Люси задержалась у окна посмотреть на горы. Стояло еще одно прекрасное критское утро. Она повернулась к ящику, где сложила все свои путеводители вместе с копией дневника Желанной Адамс и турецким манускриптом. Взяла дневник и открыла его на последних записях.
«30 июля 1797 года
Дорогая моя!
Я пишу эти строки, потому что иногда легче понять слова на бумаге, в разговоре можно что-то истолковать превратно. Я не хотел оставлять тебя прошлой ночью и идти с другими мужчинами на вечер к нашему хозяину, Фотису Стаматапулосу. Как ты знаешь, он устраивал маскарад для джентльменов, и я не мог взять тебя с собой. Доменико считает. Фотиса одним из самых могущественных людей в Греции и говорит, что лучше его не обижать. (Вечно эти его политесы – Доменико так старается угодить всем влиятельным персонам.) Однако я поднимал бокалы за здоровье Фотиса, пребывая в мрачном настроении, думая о тебе, о том, что ты чувствуешь себя покинутой.
Желанная, я не понимаю варварских привычек этих богатых греческих купцов, шикарно разодетых и ведущих бесконечные беседы. Это так не по-венециански. Представь мою радость, когда я наконец вернулся в нашу комнату и нашел твою записку, гласящую, что у тебя есть для меня сюрприз. Я медленно снял с себя всю одежду и встал перед длинным зеркалом, которое, как мне рассказывали, было даровано морским капитаном нашему хозяину вместо уплаты долга. Зачем дурачить себя, Джакомо, сказал я себе, разглядывая отражающееся в зеркале безотрадное зрелище – уже далеко не белые зубы, сгорбленные плечи, обвисшие ягодицы и подернутые морозом волосы над признаком мужественности.
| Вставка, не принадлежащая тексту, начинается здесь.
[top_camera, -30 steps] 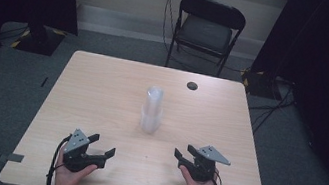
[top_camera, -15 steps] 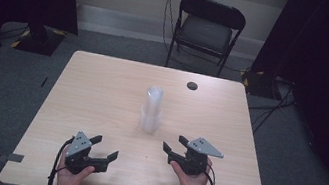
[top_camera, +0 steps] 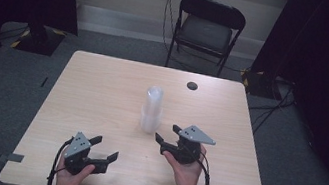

Я стоял, созерцая это старое создание в зеркале, а тем временем ты пробралась в комнату. Как же ты была прекрасна, дорогая, одетая как Эме на портрете в моих часах. Ты не могла поразить меня больше, и я был растроган до крайности. А затем – с какой серьезностью ты выслушивала мои тирады о моей старости и обреченности нашего союза.
– Джакомо, моя любовь сделает тебя молодым, – ответила ты, к месту процитировав слова Эме из ее письма. – Что есть любовь, как не сила, побеждающая смерть? – прошептала ты. – Наше счастье остановит тиканье часов.
– Эме, – простонал я, подыгрывая тебе, – не скажешь ли ты Желанной, что я люблю ее, и только ее.
Ты, должно быть, поняла мои душевные страдания и остановилась, начав рыдать. Ты говорила, что наша любовь неправильна и что ты должна доставить меня к Эме, к матери моего ребенка.